Once the line with "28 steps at" is found in the entries below, print it and each following line exactly, stopping after the line with "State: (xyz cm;"; print nothing else.

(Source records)
══════════════════════════════

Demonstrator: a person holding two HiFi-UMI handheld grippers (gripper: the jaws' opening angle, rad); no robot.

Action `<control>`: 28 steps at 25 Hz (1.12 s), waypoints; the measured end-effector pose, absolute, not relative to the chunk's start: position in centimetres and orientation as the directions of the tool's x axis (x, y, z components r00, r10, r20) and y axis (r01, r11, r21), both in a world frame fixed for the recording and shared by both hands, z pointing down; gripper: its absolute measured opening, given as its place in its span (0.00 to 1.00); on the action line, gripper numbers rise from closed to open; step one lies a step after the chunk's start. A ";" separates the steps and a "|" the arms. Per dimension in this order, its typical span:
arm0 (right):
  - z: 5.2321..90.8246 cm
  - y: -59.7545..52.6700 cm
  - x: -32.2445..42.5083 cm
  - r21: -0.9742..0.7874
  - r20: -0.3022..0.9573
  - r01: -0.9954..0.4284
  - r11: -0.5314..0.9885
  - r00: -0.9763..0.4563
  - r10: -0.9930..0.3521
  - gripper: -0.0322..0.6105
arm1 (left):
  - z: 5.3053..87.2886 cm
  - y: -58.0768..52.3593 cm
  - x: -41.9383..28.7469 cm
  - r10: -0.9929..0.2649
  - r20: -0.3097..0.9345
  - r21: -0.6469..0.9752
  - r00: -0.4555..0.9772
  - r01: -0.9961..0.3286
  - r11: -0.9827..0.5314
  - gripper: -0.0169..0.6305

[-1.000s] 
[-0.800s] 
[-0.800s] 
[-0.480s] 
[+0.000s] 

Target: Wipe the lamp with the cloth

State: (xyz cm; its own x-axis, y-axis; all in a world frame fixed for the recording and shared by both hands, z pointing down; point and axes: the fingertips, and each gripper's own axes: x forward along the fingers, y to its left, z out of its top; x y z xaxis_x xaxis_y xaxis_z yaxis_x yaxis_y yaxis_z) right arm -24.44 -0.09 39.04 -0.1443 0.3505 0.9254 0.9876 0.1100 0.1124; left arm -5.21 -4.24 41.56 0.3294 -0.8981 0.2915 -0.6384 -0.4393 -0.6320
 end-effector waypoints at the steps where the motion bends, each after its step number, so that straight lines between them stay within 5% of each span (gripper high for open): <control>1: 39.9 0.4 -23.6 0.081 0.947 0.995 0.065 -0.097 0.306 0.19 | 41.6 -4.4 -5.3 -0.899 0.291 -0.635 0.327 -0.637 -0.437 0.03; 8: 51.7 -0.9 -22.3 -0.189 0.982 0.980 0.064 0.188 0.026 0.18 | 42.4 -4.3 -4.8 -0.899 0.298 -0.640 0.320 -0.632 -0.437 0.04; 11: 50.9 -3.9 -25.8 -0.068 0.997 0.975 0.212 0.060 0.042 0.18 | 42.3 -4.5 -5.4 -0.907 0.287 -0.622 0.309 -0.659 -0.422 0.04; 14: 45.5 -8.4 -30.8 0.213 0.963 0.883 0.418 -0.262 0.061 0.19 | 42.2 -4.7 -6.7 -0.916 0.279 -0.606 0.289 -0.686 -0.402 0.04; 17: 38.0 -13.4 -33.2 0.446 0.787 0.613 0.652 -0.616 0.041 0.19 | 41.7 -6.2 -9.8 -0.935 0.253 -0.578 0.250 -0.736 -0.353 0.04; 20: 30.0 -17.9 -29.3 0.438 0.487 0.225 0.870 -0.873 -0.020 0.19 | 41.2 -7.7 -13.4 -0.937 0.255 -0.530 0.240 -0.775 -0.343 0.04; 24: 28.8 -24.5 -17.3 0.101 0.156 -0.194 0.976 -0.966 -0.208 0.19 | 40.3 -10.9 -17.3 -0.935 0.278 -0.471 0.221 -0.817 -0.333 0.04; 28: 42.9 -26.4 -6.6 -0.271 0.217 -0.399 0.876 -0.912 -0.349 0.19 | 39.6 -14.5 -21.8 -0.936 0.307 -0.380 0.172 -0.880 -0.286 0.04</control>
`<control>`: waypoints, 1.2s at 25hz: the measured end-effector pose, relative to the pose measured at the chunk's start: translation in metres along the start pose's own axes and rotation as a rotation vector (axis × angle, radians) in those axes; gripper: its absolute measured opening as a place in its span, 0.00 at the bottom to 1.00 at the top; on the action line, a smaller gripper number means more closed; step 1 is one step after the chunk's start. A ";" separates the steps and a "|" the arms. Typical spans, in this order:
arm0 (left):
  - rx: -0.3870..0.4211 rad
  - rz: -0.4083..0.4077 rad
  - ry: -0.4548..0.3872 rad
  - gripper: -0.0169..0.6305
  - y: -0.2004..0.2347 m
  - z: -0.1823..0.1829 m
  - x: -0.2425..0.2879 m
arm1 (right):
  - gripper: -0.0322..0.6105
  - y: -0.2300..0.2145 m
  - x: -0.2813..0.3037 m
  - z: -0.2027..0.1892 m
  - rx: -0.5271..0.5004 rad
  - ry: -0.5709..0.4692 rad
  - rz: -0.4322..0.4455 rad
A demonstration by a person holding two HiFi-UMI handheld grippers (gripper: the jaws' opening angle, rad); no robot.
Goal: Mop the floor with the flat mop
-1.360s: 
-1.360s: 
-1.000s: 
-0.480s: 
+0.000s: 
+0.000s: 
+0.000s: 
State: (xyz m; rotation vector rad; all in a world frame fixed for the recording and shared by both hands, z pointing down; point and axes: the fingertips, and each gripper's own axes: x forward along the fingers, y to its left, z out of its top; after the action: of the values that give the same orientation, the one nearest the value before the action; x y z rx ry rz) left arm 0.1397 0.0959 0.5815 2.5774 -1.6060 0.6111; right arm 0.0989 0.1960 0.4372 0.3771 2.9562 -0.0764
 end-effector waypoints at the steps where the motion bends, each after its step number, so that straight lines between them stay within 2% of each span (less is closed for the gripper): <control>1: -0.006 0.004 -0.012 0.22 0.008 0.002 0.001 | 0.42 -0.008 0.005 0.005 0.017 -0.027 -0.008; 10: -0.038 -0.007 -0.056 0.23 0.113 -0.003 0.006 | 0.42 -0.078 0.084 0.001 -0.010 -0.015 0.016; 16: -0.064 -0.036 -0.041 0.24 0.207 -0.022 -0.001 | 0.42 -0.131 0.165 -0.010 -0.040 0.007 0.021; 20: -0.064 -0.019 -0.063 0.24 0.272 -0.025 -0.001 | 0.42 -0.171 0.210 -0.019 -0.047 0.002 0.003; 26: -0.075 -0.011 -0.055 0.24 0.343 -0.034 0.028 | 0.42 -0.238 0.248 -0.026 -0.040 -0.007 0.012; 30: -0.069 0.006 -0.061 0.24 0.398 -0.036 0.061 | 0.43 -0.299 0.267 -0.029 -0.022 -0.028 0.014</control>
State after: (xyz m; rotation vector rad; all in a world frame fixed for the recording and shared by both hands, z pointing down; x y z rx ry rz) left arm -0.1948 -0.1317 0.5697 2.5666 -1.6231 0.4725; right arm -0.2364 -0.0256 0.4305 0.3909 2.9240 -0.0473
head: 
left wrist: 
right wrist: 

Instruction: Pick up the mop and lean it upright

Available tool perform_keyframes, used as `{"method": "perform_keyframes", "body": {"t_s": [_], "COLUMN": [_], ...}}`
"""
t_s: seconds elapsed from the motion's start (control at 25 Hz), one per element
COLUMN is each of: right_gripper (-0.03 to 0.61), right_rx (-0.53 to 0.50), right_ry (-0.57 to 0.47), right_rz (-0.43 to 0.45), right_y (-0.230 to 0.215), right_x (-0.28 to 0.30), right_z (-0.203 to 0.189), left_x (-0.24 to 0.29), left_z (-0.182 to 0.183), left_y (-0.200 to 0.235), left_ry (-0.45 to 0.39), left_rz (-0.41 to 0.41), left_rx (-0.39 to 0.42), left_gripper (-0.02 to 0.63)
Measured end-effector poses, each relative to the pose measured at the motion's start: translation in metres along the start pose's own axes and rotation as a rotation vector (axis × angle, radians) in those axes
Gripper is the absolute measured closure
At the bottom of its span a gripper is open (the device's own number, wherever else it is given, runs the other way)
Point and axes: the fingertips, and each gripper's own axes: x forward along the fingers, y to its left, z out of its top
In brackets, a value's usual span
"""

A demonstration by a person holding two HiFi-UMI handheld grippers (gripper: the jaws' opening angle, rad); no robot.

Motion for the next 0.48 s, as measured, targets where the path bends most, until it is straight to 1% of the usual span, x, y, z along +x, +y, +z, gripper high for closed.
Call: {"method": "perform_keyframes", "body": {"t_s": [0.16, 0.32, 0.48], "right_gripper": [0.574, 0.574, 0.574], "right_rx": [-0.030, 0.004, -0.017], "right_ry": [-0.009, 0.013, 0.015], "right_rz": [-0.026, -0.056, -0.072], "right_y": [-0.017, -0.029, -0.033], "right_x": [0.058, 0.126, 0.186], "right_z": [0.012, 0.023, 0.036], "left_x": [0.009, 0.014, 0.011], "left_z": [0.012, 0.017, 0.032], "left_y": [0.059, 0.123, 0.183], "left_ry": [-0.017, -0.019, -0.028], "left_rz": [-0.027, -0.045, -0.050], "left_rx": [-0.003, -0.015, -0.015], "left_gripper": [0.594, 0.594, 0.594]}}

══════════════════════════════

=== RESPONSE BELOW ===
Action `<control>`: 28 steps at 25 Hz (1.12 s), waypoints; the measured end-effector pose, absolute, not relative to the chunk's start: position in centimetres and orientation as the directions of the tool's x axis (x, y, z components r00, r10, r20) and y axis (r01, r11, r21), both in a world frame fixed for the recording and shared by both hands, z pointing down; gripper: its absolute measured opening, given as its place in its span (0.00 to 1.00); on the action line, gripper numbers rise from closed to open; step one lies a step after the chunk's start. A ";" separates the steps and a "|" the arms. Per dimension in this order, its typical span:
arm0 (right):
  - z: 5.2321..90.8246 cm
  - y: -59.7545..52.6700 cm
  - x: -32.2445..42.5083 cm
  - r21: -0.9742..0.7874
  - r20: -0.3022..0.9573
  - r01: -0.9954..0.4284
  - r11: -0.5314..0.9885
  - r00: -0.9763..0.4563
  - r10: -0.9930..0.3521
  - gripper: -0.0322..0.6105
arm1 (left):
  - z: 5.3053..87.2886 cm
  - y: -58.0768..52.3593 cm
  - x: -41.9383..28.7469 cm
  - r10: -0.9929..0.2649
  - r20: -0.3097..0.9345
  - r21: -0.6469..0.9752
  - r00: -0.4555..0.9772
  - r01: -0.9961..0.3286
  - r11: -0.9827..0.5314
  - gripper: -0.0169..0.6305

[-1.000s] 
[-0.800s] 
[-0.800s] 
[-0.480s] 
[+0.000s] 

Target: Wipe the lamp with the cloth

State: (xyz cm; its own x-axis, y-axis; all in a world frame fixed for the recording and shared by both hands, z pointing down; point and axes: the fingertips, and each gripper's own axes: x forward along the fingers, y to its left, z out of its top; x y z xaxis_x xaxis_y xaxis_z yaxis_x yaxis_y yaxis_z) right arm -24.44 -0.09 39.04 -0.1443 0.3505 0.9254 0.9876 0.1100 0.1124; left arm -5.21 -4.24 41.56 0.3294 -0.8981 0.2915 -0.6384 -0.4393 -0.6320

The response has been given in full.